▶ **ASSIGNMENT**
Without including pictures, set down every record exactly as it stands.
*** Opening of RECORDED INFORMATION ***
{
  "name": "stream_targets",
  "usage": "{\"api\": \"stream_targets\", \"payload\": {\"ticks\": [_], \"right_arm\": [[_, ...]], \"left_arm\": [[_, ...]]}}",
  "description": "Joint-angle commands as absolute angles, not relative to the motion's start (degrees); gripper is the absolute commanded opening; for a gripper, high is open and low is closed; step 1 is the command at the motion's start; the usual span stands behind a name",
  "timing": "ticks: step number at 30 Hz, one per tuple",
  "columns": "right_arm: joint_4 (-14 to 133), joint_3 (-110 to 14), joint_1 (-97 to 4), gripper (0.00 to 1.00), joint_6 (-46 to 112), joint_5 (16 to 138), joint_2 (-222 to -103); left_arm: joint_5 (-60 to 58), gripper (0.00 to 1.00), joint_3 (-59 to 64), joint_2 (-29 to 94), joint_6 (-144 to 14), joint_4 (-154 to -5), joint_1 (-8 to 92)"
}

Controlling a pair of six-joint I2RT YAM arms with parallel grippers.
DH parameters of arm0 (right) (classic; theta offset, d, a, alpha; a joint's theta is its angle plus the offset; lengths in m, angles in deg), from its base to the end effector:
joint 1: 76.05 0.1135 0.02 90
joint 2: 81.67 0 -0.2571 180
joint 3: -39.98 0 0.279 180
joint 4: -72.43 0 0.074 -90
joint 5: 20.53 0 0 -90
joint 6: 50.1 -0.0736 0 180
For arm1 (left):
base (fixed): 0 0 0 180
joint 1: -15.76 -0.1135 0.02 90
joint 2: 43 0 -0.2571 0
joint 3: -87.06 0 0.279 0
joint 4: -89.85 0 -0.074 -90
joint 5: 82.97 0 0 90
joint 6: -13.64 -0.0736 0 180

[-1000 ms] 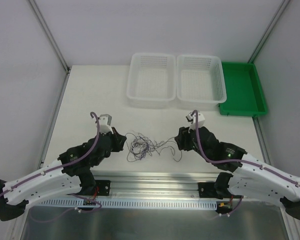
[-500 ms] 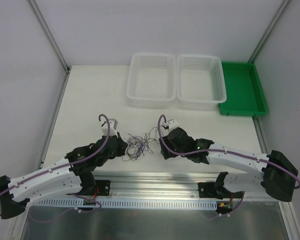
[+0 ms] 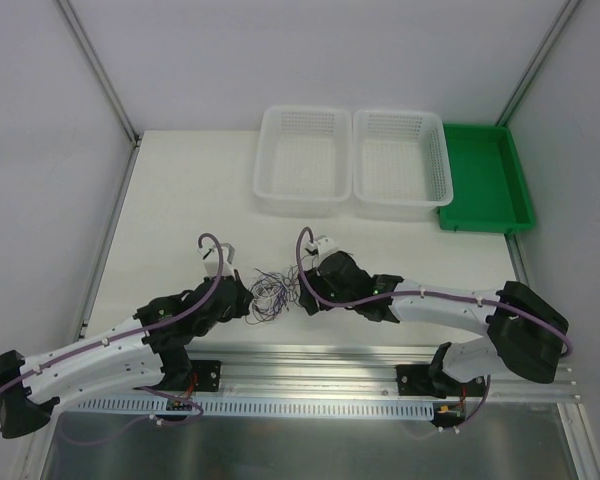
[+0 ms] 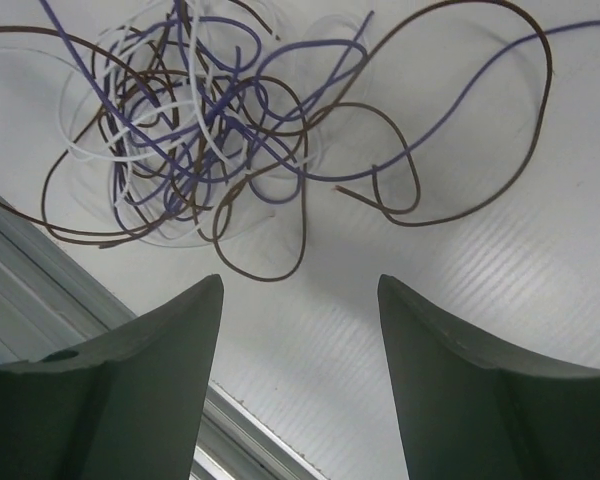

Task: Untangle the cables
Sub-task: Untie the cable.

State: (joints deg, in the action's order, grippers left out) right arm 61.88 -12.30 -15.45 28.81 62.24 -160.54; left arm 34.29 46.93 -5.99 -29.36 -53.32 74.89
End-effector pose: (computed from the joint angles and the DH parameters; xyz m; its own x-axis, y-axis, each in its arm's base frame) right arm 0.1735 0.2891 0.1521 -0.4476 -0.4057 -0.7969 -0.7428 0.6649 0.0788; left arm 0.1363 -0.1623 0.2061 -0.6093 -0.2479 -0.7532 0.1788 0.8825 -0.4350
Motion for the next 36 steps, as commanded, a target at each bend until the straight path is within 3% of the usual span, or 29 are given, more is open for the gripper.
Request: {"api": "stream_targets", "payload": {"ticks": [1,8,14,20,23,24,25,30,36], "right_arm": [[67.82,-11.82,-14.00,0.67,28.56,63.66,-158.58],[69.77,-13.57,-11.97,0.66,29.62,65.25,-162.35],[69.24,-15.24,-11.97,0.59,29.44,60.95,-168.15],[70.65,-13.66,-12.24,0.37,30.14,57.69,-168.25],[70.21,-12.44,-12.59,0.14,30.67,55.59,-165.97],[69.17,-11.47,-12.68,0.04,30.93,54.80,-165.00],[68.28,-10.94,-13.11,0.01,31.19,53.05,-162.56],[50.59,-10.32,-14.78,0.01,31.46,38.15,-150.87],[28.15,-13.65,-24.16,0.01,31.81,26.68,-125.74]], "left_arm": [[34.36,0.00,47.39,-5.39,-28.55,-53.56,74.29],[34.45,0.00,47.30,-4.07,-28.55,-53.56,74.29],[34.45,0.00,47.83,-5.38,-28.29,-53.56,74.29],[35.06,0.00,49.06,-6.18,-27.76,-53.56,74.29],[35.59,0.00,49.41,-6.18,-27.59,-53.56,74.29],[35.85,0.00,49.50,-6.09,-27.50,-53.47,74.29],[35.94,0.00,49.68,-6.00,-27.24,-53.47,74.29],[37.70,0.00,50.20,-5.30,-25.74,-52.33,73.77],[38.75,0.00,51.43,-5.03,-24.77,-50.22,70.52]]}}
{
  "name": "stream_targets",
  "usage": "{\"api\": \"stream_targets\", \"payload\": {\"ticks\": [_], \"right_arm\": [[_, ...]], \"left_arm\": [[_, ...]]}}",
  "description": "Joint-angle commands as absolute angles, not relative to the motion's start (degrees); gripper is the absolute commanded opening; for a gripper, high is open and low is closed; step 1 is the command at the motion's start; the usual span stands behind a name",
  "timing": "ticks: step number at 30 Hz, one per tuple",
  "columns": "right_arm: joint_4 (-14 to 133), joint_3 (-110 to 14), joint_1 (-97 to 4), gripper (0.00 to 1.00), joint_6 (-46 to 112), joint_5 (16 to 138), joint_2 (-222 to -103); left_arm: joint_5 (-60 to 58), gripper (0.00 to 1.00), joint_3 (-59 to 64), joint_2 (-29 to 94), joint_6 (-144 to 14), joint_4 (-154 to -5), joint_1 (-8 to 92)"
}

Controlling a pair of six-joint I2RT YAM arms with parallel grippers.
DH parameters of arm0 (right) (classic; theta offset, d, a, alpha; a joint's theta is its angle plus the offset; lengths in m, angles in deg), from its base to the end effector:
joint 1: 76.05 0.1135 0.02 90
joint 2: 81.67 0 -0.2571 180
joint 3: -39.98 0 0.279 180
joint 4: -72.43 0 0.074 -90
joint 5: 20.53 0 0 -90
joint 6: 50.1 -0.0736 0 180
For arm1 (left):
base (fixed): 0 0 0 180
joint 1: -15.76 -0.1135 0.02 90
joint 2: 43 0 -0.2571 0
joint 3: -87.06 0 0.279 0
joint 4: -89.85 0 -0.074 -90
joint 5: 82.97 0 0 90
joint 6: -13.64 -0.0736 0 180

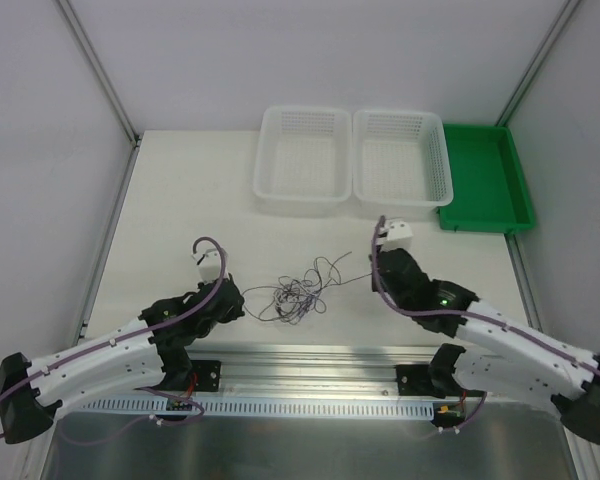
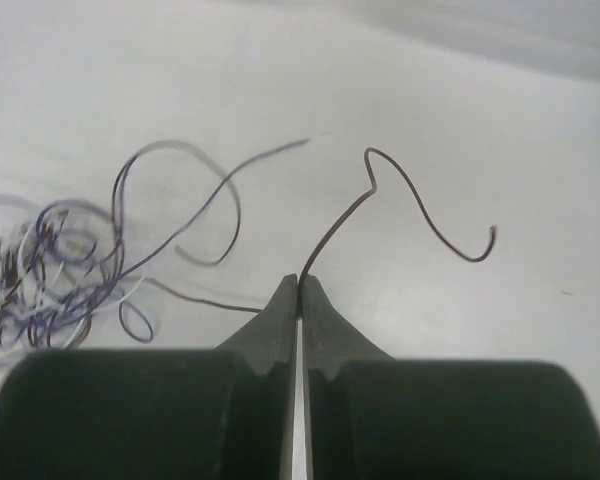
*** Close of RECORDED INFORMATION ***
▶ **SOLUTION TO THIS PROBLEM**
{
  "name": "stream_targets",
  "usage": "{\"api\": \"stream_targets\", \"payload\": {\"ticks\": [_], \"right_arm\": [[_, ...]], \"left_arm\": [[_, ...]]}}",
  "description": "Joint-angle commands as absolute angles, not relative to the motion's start (degrees); gripper is the absolute commanded opening; for a gripper, high is open and low is closed; step 1 is the command at the motion's start; the usual span stands behind a name",
  "timing": "ticks: step number at 30 Hz, one per tuple",
  "columns": "right_arm: joint_4 (-14 to 133), joint_3 (-110 to 14), joint_1 (-97 to 4), gripper (0.00 to 1.00), joint_6 (-46 to 112), joint_5 (16 to 138), joint_2 (-222 to -103); left_arm: joint_5 (-60 to 58), gripper (0.00 to 1.00), joint_3 (-59 to 64), joint_2 (-29 to 94), joint_6 (-144 to 14), joint_4 (-154 to -5), joint_1 (-8 to 92)"
}

Controlling a pair of six-joint I2RT YAM arms with parallel grippers.
DH parameters of arm0 (right) (classic; theta offset, d, a, alpha; a joint's theta is its angle plus the offset; lengths in m, angles in deg), from its base to the end effector:
joint 1: 76.05 0.1135 0.02 90
joint 2: 81.67 0 -0.2571 180
joint 3: -39.98 0 0.279 180
joint 4: -72.43 0 0.074 -90
joint 5: 20.53 0 0 -90
joint 6: 50.1 -0.0736 0 180
For arm1 (left):
base (fixed): 0 0 0 180
joint 1: -15.76 -0.1135 0.02 90
joint 2: 43 0 -0.2571 0
joint 3: -87.06 0 0.279 0
joint 4: -89.85 0 -0.074 -90
joint 5: 82.97 0 0 90
joint 6: -13.64 -0.0736 0 180

[-1000 ms] 
[-500 ms] 
[+0 ms] 
[+0 ms] 

Task: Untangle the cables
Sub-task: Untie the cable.

State: (joints deg, in the action's order, grippers left out) right arm 61.88 -12.30 -15.45 28.81 62.24 -160.54; left arm 34.29 46.93 -5.99 -29.36 -53.32 74.89
End-effector pose: (computed from the joint angles and the DH parameters; xyz m; its own x-axis, y-axis, each in its arm's base frame) right arm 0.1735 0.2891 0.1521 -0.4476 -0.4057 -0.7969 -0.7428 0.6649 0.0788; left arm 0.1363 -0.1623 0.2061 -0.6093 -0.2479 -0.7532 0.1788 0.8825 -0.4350
Motion for the next 36 steps, as commanded, a target at each bend until the straight path is within 3% of the usual span, or 29 are given, more is open for the gripper.
Request: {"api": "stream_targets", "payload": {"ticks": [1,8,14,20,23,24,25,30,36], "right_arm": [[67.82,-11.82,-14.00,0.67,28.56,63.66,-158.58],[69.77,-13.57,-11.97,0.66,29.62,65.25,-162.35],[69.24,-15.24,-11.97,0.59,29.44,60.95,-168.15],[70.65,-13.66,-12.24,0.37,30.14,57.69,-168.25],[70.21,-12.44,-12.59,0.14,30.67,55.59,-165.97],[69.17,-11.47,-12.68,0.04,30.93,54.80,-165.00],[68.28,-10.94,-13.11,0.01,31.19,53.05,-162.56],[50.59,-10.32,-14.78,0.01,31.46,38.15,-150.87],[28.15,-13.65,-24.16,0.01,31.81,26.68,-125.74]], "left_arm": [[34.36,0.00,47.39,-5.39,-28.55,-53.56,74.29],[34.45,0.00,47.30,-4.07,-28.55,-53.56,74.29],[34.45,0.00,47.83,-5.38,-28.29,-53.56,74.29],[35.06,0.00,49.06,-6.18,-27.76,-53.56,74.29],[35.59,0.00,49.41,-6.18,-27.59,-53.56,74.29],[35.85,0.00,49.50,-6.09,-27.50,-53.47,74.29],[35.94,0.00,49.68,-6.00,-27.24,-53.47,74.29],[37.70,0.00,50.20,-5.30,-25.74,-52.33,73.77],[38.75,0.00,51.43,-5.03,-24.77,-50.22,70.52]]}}
{
  "name": "stream_targets",
  "usage": "{\"api\": \"stream_targets\", \"payload\": {\"ticks\": [_], \"right_arm\": [[_, ...]], \"left_arm\": [[_, ...]]}}",
  "description": "Joint-angle commands as absolute angles, not relative to the motion's start (degrees); gripper is the absolute commanded opening; for a gripper, high is open and low is closed; step 1 is the command at the motion's start; the usual span stands behind a name",
  "timing": "ticks: step number at 30 Hz, one per tuple",
  "columns": "right_arm: joint_4 (-14 to 133), joint_3 (-110 to 14), joint_1 (-97 to 4), gripper (0.00 to 1.00), joint_6 (-46 to 112), joint_5 (16 to 138), joint_2 (-222 to -103); left_arm: joint_5 (-60 to 58), gripper (0.00 to 1.00), joint_3 (-59 to 64), joint_2 (-29 to 94), joint_6 (-144 to 14), joint_4 (-154 to -5), joint_1 (-8 to 92)"
}

Controlling a pair of six-joint I2RT YAM arms with parallel grippers.
DH parameters of arm0 (right) (classic; theta offset, d, a, alpha; a joint's theta is its angle plus the offset; lengths in m, angles in deg), from its base to the end effector:
joint 1: 76.05 0.1135 0.02 90
joint 2: 81.67 0 -0.2571 180
joint 3: -39.98 0 0.279 180
joint 4: -72.43 0 0.074 -90
joint 5: 20.53 0 0 -90
joint 6: 50.1 -0.0736 0 180
For arm1 (left):
base (fixed): 0 0 0 180
joint 1: -15.76 -0.1135 0.02 90
joint 2: 43 0 -0.2571 0
joint 3: -87.06 0 0.279 0
joint 4: -89.85 0 -0.074 -90
joint 5: 82.97 0 0 90
joint 6: -13.64 -0.0736 0 180

That concludes the answer to this exercise.